Powering these assessments and filtering out fraudsters requires careful data analysis. FIs typically have access to large amounts of transactional information, and artificial intelligence (AI)-powered tools can play critical roles in analyzing those data pools to generate insights. Wells Fargo creates its own such data pools by drawing on a wide array of information sources, including payment details from its consumer and commercial customer channels as well as the various payment flows — such as ACH, check and wire transactions — with which it works. This analysis enables it to create more comprehensive behavioral pictures.

“As we pool all that together, we can have better fraud solutions because we see the activity across a number of different places,” Taylor said. “By having a broad breadth of payment capabilities, we are better [at fraud detection].”
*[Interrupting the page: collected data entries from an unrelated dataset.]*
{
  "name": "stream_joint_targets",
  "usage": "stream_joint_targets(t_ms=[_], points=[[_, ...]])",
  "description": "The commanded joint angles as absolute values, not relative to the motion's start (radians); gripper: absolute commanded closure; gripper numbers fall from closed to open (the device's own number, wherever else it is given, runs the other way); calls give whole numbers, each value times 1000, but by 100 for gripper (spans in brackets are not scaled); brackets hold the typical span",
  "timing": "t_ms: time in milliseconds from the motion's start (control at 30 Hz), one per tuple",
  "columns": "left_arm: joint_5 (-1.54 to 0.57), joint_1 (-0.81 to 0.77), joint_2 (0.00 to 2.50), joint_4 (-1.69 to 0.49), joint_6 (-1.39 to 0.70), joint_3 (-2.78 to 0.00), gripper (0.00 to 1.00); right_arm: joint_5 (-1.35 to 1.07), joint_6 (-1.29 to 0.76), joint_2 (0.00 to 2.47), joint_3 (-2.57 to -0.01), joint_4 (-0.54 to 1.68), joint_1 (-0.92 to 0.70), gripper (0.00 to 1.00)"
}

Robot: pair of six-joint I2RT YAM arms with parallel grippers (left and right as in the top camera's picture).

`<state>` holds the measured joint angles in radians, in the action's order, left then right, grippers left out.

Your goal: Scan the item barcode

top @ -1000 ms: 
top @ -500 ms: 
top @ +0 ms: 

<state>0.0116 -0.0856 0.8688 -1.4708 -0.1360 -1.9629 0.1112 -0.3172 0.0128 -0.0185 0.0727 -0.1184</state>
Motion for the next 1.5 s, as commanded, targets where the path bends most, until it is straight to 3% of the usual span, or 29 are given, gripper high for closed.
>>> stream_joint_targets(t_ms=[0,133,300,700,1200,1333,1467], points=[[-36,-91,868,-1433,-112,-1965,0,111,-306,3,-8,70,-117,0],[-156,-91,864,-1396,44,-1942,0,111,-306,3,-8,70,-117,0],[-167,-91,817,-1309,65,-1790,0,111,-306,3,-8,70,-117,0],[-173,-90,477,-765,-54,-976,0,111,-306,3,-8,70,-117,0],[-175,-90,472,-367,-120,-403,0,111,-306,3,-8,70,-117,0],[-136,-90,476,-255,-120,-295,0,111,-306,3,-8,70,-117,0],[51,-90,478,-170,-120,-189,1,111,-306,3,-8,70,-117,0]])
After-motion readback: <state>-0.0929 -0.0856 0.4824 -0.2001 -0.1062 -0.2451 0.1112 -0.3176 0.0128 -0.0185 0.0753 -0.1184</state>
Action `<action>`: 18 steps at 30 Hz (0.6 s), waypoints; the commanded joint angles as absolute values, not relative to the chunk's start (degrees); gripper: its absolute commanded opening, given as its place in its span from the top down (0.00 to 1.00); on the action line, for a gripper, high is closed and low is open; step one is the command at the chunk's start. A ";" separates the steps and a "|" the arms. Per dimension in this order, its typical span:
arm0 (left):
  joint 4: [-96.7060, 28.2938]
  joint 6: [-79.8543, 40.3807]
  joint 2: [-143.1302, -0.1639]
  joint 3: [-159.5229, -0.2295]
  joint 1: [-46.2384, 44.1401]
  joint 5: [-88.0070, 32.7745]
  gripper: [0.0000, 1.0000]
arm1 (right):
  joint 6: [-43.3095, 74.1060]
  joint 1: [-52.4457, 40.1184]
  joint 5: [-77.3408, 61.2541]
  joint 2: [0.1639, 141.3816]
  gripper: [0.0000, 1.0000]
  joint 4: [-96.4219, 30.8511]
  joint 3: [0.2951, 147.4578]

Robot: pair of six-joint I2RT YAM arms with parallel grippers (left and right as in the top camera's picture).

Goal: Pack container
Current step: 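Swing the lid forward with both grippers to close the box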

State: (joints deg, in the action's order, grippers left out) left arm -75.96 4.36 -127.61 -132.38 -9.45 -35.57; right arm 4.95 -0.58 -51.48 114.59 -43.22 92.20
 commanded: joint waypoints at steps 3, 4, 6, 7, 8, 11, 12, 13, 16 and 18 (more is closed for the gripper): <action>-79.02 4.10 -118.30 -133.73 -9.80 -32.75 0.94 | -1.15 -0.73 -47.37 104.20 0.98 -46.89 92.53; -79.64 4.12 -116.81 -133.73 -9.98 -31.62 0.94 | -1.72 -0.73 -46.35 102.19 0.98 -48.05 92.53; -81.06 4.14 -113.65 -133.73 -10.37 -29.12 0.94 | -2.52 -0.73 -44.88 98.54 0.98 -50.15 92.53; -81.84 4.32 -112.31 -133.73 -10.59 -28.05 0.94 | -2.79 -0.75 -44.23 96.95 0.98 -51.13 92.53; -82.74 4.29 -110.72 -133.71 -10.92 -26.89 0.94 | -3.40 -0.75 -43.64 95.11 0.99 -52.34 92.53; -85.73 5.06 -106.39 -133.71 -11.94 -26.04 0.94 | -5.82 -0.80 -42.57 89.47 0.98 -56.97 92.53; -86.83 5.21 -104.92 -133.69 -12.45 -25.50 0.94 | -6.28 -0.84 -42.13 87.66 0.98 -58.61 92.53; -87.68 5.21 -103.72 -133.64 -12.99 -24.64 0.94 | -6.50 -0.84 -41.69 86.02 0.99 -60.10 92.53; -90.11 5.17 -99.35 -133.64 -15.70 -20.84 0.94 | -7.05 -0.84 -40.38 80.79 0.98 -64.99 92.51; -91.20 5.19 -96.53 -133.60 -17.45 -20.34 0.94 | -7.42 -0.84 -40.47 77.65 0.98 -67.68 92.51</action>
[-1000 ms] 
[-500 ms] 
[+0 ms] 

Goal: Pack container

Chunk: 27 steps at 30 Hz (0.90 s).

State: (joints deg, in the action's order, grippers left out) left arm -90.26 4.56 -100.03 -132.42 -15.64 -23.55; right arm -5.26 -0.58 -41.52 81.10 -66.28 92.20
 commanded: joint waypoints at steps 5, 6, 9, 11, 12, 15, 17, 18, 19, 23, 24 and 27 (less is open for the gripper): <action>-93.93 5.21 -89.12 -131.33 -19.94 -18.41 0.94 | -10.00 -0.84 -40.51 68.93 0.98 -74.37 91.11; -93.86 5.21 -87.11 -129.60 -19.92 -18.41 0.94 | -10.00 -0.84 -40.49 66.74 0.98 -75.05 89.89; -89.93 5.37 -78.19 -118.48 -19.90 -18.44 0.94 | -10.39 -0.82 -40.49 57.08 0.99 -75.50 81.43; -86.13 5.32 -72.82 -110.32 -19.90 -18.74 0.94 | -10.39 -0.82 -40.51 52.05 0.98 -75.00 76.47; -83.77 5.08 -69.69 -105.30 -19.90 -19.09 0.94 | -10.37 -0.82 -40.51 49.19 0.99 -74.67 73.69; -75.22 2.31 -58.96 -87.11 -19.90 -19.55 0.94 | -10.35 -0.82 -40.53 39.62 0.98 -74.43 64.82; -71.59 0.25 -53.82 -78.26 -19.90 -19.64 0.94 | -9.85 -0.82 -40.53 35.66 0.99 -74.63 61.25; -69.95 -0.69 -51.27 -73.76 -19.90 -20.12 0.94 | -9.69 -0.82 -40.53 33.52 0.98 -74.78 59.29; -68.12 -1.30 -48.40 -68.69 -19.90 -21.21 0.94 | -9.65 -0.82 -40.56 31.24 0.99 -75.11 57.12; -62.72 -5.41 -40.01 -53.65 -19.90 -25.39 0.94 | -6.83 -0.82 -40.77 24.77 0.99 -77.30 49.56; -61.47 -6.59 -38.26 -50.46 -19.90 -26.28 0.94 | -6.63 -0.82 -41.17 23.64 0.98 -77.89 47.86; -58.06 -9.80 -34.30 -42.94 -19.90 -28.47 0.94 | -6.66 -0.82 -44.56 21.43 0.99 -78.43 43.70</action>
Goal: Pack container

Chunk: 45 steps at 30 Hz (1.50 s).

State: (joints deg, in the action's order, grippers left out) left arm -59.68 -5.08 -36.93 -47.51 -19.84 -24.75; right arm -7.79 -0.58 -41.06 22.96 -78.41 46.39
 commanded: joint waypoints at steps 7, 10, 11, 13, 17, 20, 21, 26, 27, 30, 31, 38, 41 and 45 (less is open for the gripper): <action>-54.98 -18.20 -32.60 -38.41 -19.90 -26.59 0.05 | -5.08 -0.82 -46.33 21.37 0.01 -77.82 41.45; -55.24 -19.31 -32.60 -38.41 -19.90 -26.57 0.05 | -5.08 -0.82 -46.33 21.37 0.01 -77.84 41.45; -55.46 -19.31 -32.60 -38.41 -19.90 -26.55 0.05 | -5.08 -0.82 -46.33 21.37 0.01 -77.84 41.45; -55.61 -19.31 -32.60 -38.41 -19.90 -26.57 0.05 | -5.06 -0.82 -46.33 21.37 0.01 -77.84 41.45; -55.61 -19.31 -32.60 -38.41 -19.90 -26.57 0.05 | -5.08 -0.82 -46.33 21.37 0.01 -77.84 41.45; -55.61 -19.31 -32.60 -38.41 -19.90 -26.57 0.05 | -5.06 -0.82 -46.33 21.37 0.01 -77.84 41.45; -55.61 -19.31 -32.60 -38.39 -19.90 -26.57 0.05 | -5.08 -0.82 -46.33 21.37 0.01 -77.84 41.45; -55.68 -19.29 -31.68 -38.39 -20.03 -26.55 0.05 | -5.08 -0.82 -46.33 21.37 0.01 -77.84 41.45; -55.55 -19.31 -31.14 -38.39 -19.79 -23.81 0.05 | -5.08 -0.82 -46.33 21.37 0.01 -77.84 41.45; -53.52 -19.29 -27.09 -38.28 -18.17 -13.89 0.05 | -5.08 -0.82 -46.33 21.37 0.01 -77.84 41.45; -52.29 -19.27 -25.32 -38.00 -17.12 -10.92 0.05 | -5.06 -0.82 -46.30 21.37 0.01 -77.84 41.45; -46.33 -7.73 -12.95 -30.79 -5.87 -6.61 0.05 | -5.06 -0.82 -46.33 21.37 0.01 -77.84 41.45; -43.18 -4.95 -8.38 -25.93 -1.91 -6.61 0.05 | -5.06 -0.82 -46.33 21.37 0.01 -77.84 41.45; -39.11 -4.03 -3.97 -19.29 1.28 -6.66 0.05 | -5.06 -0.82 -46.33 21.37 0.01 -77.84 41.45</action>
The FI can use AI-powered systems to identify consumers’ transaction patterns across payment types, sifting through that information in a fraction of the time it would have taken human analysts and finding patterns that would likely have remained hidden. Such systems could allow FIs to determine how payers behave when making card payments as well as when sending checks or wire transfers, thus providing a more holistic picture of their normal habits.

Fighting fraud is always key in merchants’ and FIs’ business strategies, and it is increasingly important as financially strained consumers seek secure and convenient commerce during the pandemic. Robust risk assessment approaches that analyze broad data pools to make precise determinations about transactions’ legitimacy can put consumers’ minds at ease, however, reducing fears that their financial details could be abused or that they could be mistaken for fraudsters and blocked from making the purchases they need.